» WHAT YOU WILL DO:
Output, please, exactly those lines of the listing that come before the line with "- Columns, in", along with that line itself.
━━━
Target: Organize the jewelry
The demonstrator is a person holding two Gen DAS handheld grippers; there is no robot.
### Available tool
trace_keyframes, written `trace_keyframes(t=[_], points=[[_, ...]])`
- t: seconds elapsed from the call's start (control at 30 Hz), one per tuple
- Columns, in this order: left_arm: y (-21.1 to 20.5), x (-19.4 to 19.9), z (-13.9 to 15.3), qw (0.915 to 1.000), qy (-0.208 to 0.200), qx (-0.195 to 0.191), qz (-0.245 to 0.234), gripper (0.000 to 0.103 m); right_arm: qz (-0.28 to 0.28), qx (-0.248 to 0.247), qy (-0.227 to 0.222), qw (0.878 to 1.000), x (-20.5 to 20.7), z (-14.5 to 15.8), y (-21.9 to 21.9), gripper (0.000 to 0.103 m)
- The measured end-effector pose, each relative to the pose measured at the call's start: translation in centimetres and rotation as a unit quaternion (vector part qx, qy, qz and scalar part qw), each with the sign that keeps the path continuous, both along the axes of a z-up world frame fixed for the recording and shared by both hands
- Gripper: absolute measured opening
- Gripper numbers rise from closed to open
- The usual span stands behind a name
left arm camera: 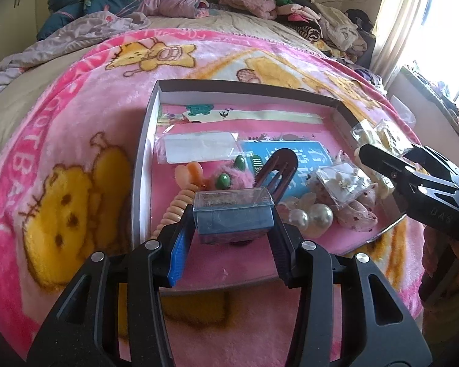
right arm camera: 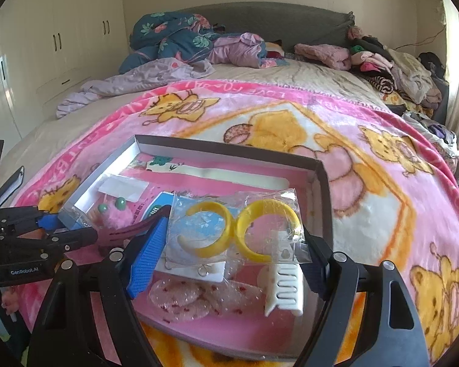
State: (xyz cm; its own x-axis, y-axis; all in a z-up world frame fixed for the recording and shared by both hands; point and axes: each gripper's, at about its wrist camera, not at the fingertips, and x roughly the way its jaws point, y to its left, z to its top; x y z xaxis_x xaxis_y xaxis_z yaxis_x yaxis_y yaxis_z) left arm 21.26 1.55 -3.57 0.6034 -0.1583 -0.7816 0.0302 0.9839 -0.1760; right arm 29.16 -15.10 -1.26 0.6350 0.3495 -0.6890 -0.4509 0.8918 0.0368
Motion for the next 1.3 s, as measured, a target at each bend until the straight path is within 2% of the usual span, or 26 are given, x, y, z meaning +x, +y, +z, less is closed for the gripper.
trace_keyframes(t=[0.3, 0.57, 0.73, 0.9, 1.23, 1.3], points=[[1.1, 0.7, -0.4, 0.9999, 0.008, -0.002, 0.012, 0.038, 0.019, -0.008, 0.030, 0.999, 1.2, -1.6, 1.6, 0.077], [1.1, 0.8, -0.4, 0.9999, 0.009, -0.002, 0.011, 0.038, 0.029, -0.009, 0.050, 0.998, 0.5, -2.6, 2.0, 0.078], [1.2, 0.8, -0.4, 0.9999, 0.011, -0.002, 0.010, 0.038, 0.025, -0.005, 0.052, 0.998, -0.4, -2.7, 1.6, 0.084], [0.9, 0.5, -0.1, 0.9999, 0.009, 0.003, 0.007, 0.055, 0.013, 0.003, 0.043, 0.999, -1.7, -1.7, 0.4, 0.085], [0.4, -1.1, 2.2, 0.9998, -0.015, 0.007, 0.005, 0.067, -0.019, 0.016, 0.017, 1.000, -4.5, 0.9, -2.5, 0.094], [0.4, -1.7, 2.8, 0.9997, -0.023, 0.010, 0.007, 0.075, -0.025, 0.023, 0.013, 0.999, -5.3, 1.5, -3.1, 0.095]])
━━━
» ANSWER TO THE PROBLEM:
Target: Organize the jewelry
The demonstrator is a person holding two Gen DAS handheld grippers; there is no robot.
### Available tool
trace_keyframes, written `trace_keyframes(t=[_], points=[[_, ...]])`
- t: seconds elapsed from the call's start (control at 30 Hz), one per tuple
- Columns, in this order: left_arm: y (-21.1 to 20.5), x (-19.4 to 19.9), z (-13.9 to 15.3), qw (0.915 to 1.000), qy (-0.208 to 0.200), qx (-0.195 to 0.191), qz (-0.245 to 0.234), gripper (0.000 to 0.103 m); right_arm: qz (-0.28 to 0.28), qx (-0.248 to 0.247), qy (-0.227 to 0.222), qw (0.878 to 1.000), x (-20.5 to 20.7), z (-14.5 to 15.8), y (-21.9 to 21.9), gripper (0.000 to 0.103 m)

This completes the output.